In the isatuximab arm, 97.4% of patients were refractory to their last line of therapy compared to 98.7% of patients in the Pd arm. In the isatuximab group, 60.4% of patients were refractory to lenalidomide at their last line, compared to 57.5% of patients in the control arm.
Isatuximab was administered intravenously (IV) at 10 mg/kg once weekly for 4 weeks followed by bi-weekly for 28-day cycles in combination with standard pomalidomide and dexamethasone for the duration of therapy. There were 154 patients on the isatuximab arm and 153 patients on the control arm of Pd alone. Treatment was continued until disease progression or unacceptable toxicity. The primary endpoint was PFS. Key secondary endpoints included overall response rate (ORR) and OS.
The PFS results per investigator assessment were similar to the independent review data. The investigator data showed a median PFS of 11.14 months with the isatuximab triplet compared with 6.54 months for the Pd-alone group (HR, 0.602; 95% CI, 0.444-0.816; P = .0009).
The PFS benefit held up across multiple patient subgroups, including patients with high cytogenetic risk (HR, 0.66; 95% CI, 0.33-1.28); patients refractory to lenalidomide (HR, 0.59; 95% CI, 0.43-0.82); patients refractory to lenalidomide at their last previous line (HR, 0.50; 95% CI, 0.34-0.76); patients refractory to a PI (HR, 0.58; 95% CI, 0.41-0.82); and patients refractory to lenalidomide and a proteasome inhibitor (HR, 0.58; 95% CI, 0.40-0.84).

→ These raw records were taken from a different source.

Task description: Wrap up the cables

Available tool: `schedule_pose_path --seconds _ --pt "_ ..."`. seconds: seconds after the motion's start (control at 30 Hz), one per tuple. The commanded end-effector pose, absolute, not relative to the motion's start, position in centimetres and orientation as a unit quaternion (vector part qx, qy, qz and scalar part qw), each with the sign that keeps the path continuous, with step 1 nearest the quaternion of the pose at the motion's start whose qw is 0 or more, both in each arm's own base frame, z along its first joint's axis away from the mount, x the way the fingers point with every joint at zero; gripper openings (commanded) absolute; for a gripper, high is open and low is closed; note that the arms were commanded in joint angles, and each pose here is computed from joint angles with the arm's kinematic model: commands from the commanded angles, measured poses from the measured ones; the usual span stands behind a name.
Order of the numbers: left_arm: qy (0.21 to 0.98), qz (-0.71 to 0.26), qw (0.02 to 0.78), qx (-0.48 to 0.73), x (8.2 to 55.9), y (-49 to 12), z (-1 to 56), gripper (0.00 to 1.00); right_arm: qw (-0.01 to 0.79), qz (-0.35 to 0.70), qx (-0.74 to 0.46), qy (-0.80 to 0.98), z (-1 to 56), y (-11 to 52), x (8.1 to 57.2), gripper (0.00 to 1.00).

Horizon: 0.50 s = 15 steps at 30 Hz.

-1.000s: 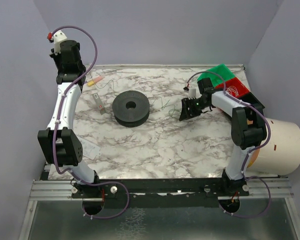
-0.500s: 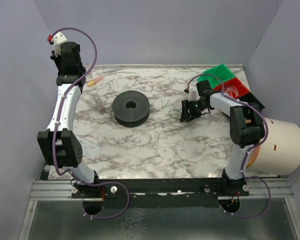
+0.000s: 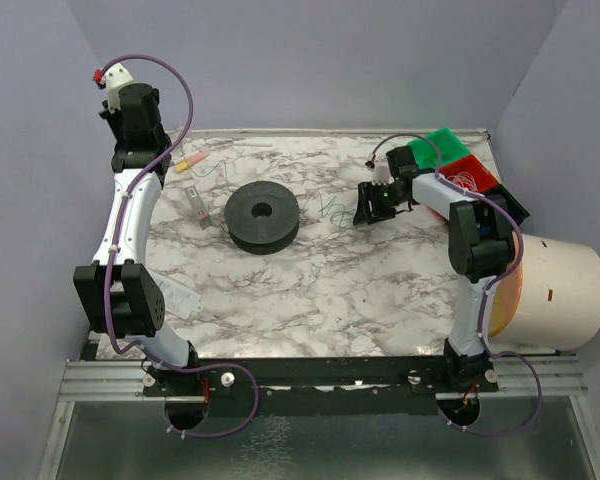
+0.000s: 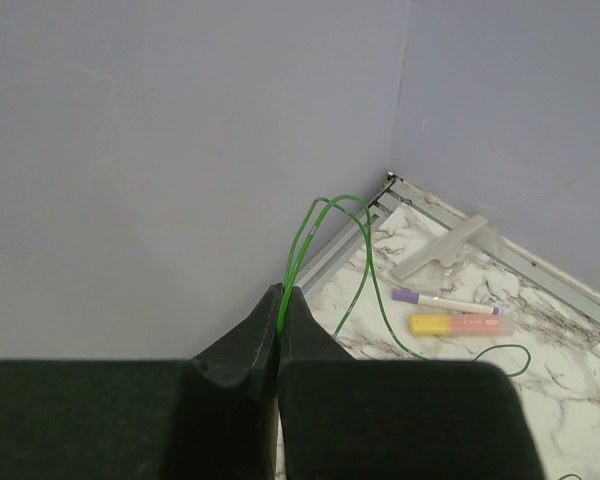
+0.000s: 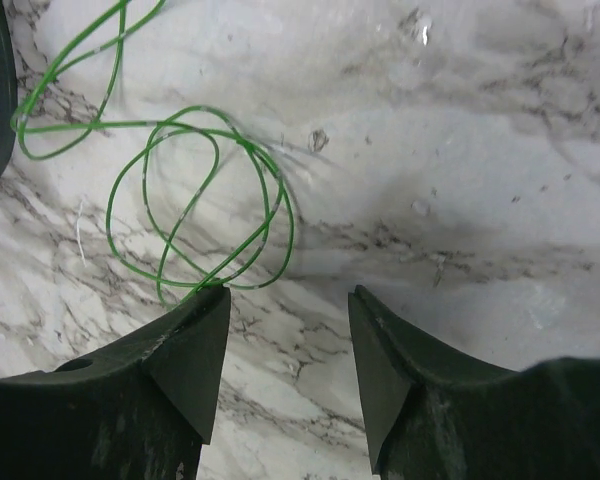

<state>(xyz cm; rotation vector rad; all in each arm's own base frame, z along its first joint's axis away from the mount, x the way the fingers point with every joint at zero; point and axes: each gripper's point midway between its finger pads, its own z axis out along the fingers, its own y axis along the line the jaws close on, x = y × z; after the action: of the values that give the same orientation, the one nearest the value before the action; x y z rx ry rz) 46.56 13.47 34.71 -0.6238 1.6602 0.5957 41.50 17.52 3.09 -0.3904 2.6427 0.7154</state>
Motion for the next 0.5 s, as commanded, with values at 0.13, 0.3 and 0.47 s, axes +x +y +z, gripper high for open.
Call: schedule_pose_path --seconds 0.13,0.3,0.47 --pt "0.713 0.239 0.6 -0.273 46.4 13.3 34.7 0.0 0.201 0.221 -0.132 0.945 1.3 18.5 44.8 0.56" --pt "0.717 0.234 0.598 -0.271 46.6 13.1 34.2 0.0 0.204 0.271 -0.117 0.933 2.2 20.6 45.8 0.56" --pt "0.721 0.234 0.593 -0.271 46.8 13.1 33.6 0.0 0.188 0.343 -0.105 0.914 3.6 23.2 46.0 0.56"
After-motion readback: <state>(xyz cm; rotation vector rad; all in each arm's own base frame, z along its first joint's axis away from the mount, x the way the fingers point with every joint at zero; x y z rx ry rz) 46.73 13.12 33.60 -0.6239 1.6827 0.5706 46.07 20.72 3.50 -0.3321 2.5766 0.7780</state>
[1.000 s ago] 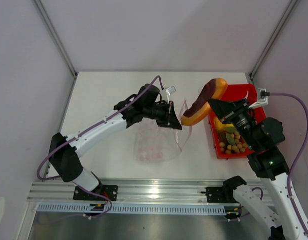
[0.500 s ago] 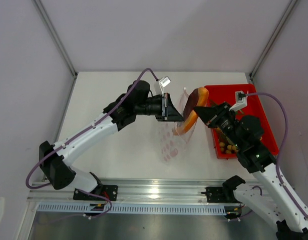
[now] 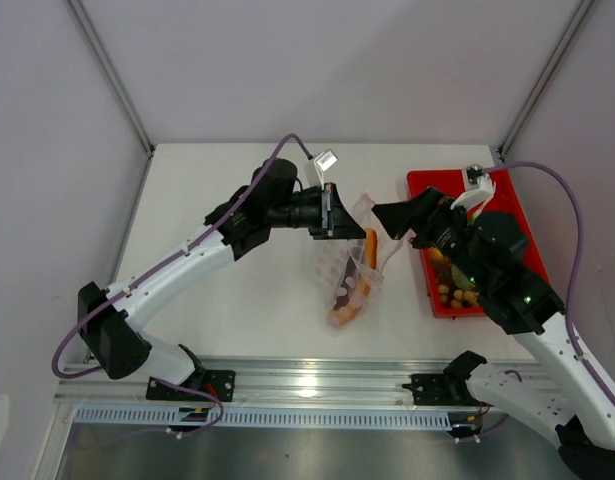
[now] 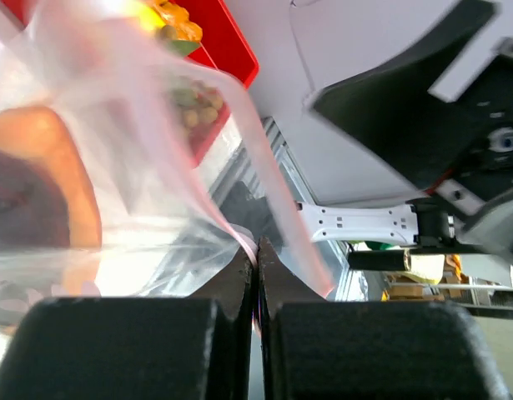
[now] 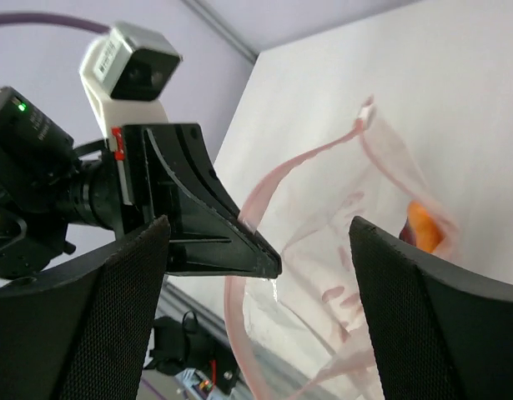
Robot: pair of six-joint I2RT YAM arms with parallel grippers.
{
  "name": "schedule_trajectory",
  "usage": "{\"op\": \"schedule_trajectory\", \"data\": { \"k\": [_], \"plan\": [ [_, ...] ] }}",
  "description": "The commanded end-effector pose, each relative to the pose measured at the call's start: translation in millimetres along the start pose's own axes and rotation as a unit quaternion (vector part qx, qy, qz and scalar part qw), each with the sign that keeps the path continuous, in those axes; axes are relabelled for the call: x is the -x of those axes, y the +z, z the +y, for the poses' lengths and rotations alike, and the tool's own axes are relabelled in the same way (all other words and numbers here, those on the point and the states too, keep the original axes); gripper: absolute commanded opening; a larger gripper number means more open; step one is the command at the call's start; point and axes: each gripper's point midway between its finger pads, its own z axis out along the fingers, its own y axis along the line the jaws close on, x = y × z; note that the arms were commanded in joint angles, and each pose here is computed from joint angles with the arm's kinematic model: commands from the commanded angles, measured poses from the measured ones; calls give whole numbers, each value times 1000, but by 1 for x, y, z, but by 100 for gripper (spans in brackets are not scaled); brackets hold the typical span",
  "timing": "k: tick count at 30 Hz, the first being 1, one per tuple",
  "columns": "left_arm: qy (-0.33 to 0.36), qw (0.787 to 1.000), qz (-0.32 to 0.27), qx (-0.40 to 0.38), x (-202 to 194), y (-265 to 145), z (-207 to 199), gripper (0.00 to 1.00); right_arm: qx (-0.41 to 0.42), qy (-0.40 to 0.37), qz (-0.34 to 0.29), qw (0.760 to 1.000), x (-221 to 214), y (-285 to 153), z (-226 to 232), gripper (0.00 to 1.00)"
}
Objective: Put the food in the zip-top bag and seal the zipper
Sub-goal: Place the fake food in the zipper food storage bag, then pick up the fake vegetable from the bin.
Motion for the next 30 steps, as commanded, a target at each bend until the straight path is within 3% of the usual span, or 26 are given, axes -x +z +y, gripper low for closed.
{"op": "schedule_trajectory", "data": {
  "k": [1, 6, 16, 30],
  "plan": [
    [34, 999, -41, -12, 22, -16, -19, 1, -34, -37, -39, 998, 31, -14, -3, 89],
    [50, 998, -47, -2, 21, -24, -18, 1, -102, -57, -84, 989, 66, -19, -22, 89],
    [66, 997, -28, 17, 6, -31, -6, 1, -307, -65, -107, 944, 115, -9, -148, 79],
    [75, 997, -11, -7, -17, -27, 8, 1, -484, 6, -35, 874, 123, -2, -347, 67]
  ]
}}
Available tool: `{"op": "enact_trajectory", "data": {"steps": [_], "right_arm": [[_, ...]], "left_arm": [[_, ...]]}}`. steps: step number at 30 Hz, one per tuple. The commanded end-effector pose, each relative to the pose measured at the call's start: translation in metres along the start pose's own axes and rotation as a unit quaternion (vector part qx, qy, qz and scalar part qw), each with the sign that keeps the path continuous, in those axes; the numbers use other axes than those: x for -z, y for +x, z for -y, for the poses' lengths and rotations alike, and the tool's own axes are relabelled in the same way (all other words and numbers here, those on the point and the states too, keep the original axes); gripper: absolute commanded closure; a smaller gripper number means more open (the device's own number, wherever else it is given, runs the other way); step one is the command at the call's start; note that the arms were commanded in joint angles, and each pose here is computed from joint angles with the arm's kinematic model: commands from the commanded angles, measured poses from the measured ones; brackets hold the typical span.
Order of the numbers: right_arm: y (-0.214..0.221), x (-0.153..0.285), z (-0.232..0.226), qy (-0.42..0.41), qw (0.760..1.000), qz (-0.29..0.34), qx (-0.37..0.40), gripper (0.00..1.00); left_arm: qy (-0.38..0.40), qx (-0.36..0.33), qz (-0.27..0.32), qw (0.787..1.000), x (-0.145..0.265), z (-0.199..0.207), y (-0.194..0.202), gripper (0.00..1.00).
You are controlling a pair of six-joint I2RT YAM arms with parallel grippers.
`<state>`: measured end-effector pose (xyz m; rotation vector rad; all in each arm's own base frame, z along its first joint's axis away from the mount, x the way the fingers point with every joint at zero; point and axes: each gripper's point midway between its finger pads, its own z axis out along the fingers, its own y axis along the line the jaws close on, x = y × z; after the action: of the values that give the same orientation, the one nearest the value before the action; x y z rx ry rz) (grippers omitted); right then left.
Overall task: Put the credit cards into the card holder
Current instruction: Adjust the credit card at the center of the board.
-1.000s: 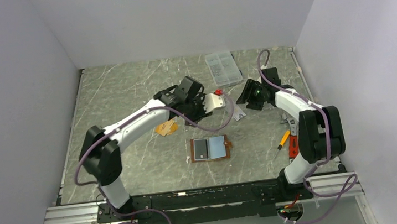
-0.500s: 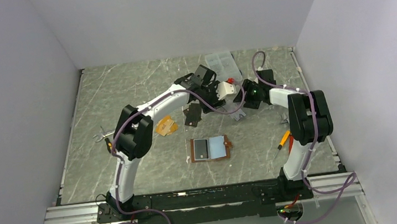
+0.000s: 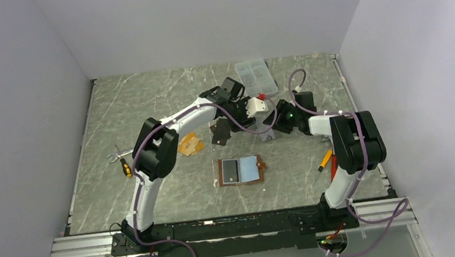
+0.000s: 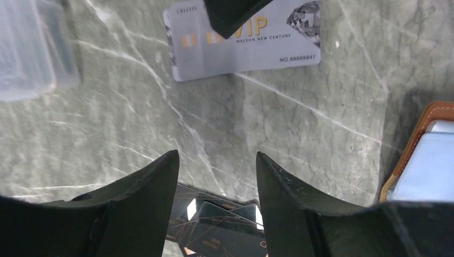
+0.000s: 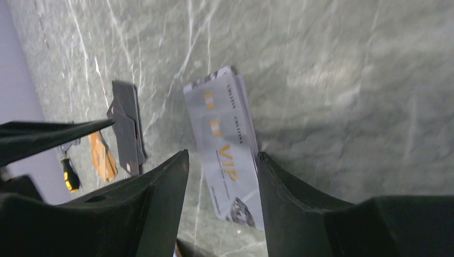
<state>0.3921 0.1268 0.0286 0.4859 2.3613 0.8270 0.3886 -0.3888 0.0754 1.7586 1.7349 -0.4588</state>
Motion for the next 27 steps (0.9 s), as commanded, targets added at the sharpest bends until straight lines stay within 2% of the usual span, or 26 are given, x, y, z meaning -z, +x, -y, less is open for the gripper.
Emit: {"op": "enact_trajectory", "data": {"steps": [1,7,16,27], "right_arm": [[0.041,0.008,0.016,0.028,0.998,-0.036,-0.038,0.47],[0.031,0.015,0.018,0.054,0.998,-0.018,-0.031,0.48],[0.027,0.021,0.030,0.081,0.996,-0.010,-0.040,0.51],[0.036,0.022,0.026,0.024,0.996,-0.025,-0.077,0.59]], "left_arm": [[0.002,-0.023,0.029,0.999,0.007,0.002,-0.009,0.39],[-0.001,-0.029,0.023,0.999,0.001,-0.005,-0.007,0.40],[-0.013,-0.055,0.043,0.997,-0.014,-0.005,-0.032,0.39],[-0.016,-0.093,0.020,0.995,-0.049,-0.003,-0.032,0.40]]}}
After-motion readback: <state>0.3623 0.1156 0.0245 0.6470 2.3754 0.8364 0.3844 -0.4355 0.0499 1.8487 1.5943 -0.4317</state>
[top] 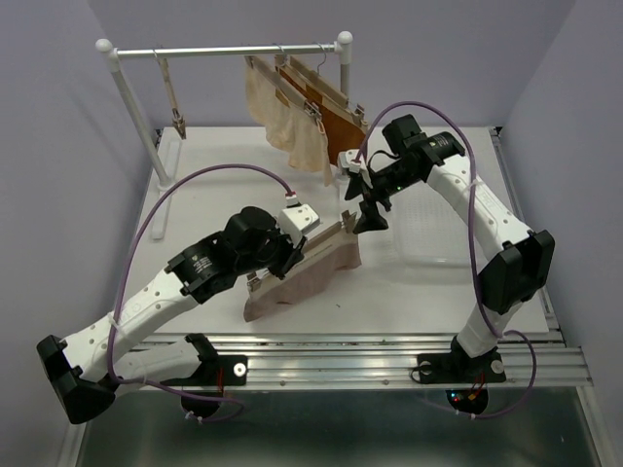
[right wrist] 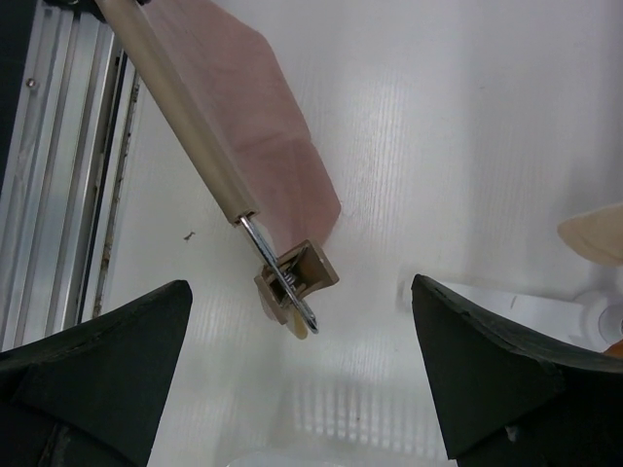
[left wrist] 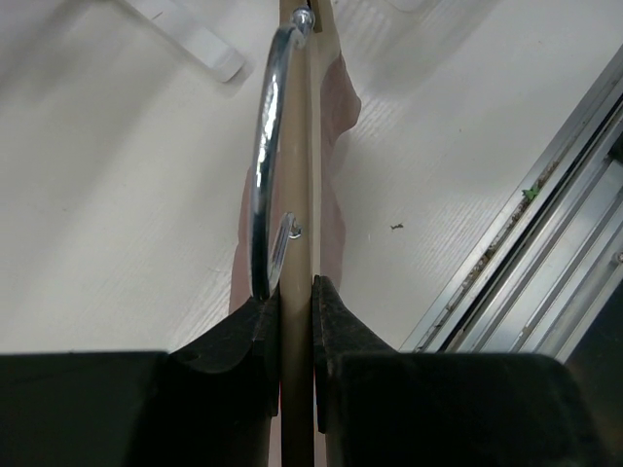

The ORR was 60.4% in the isatuximab arm compared with 35.3% in the Pd-alone arm (P <.0001). The ORR in the isatuximab group comprised a complete response (CR)/stringent CR rate of 4.5%, a very good partial response rate of 27.3%, and a partial response rate of 28.6%. The corresponding numbers for the control arm were 2.0%, 6.5%, and 26.8%, respectively.
The median time to first response was 35 days with the isatuximab triplet compared to 58 days with Pd alone. The MRD negativity rate was 5.2% versus 0% with isatuximab versus Pd-alone, respectively.
The median time to next therapy was not reached in the isatuximab arm compared with 9.1 months in the control arm (HR, 0.538; 95% CI, 0.382-0.758). Sixty patients in the isatuximab group and 83 patients in the Pd-alone group received subsequent antimyeloma therapy. These treatments included alkylating agents (66.7% of patients in the isatuximab arm vs 39.8% of patients in the Pd-alone arm), PIs (56.7% vs 47.0%, respectively), IMiDs (23.3% vs 22.9%), and daratumumab (10.0% vs 54.2%).
The median duration of treatment was 41.0 weeks (range, 1.3-76.7) in the isatuximab arm compared to 24.0 weeks (range, 1.0-73.7) in the control arm. In the Isatuximab arm, 56.5% of patients discontinued treatment compared to 74.5% of patients in the Pd-alone arm. Progressive disease was the primary reason for discontinuation in both arms.
Grade ≥3 treatment-emergent adverse events (TEAEs) occurred in 86.8% of the isatuximab arm compared with 70.5% of the control arm. The rates of serious TEAEs were 61.8% versus 53.7%, respectively.
The rate of TEAE-related discontinuations was 7.2% with the isatuximab triplet compared with 12.8% in the control arm. Deaths related to TEAEs occurred in 7.9% and 9.4% of the 2 arms, respectively.
Grade 4 pneumonia occurred in 1.3% of patients in each arm. The most common grade 3 TEAEs in the isatuximab arm were pneumonia (15.1% vs 13.4% in the Pd-alone arm), fatigue (3.9% vs 0%, respectively), dyspnea (3.9% vs 1.3%), upper respiratory tract infection (3.3% vs 0.7%), asthenia (3.3% vs 2.7%) bronchitis (3.3% vs 0.7%), diarrhea (2.0% vs 0.7%), and back pain (2.0% vs 1.3%).
Richardson PG, Attal M, S. Rajkumar V, et al. A phase III randomized, open label, multicenter study comparing isatuximab, pomalidomide, and low-dose dexamethasone versus pomalidomide and low-dose dexamethasone in patients with relapsed/refractory multiple myeloma (RRMM). J Clin Oncol. 2019;37 (suppl; abstr 8004).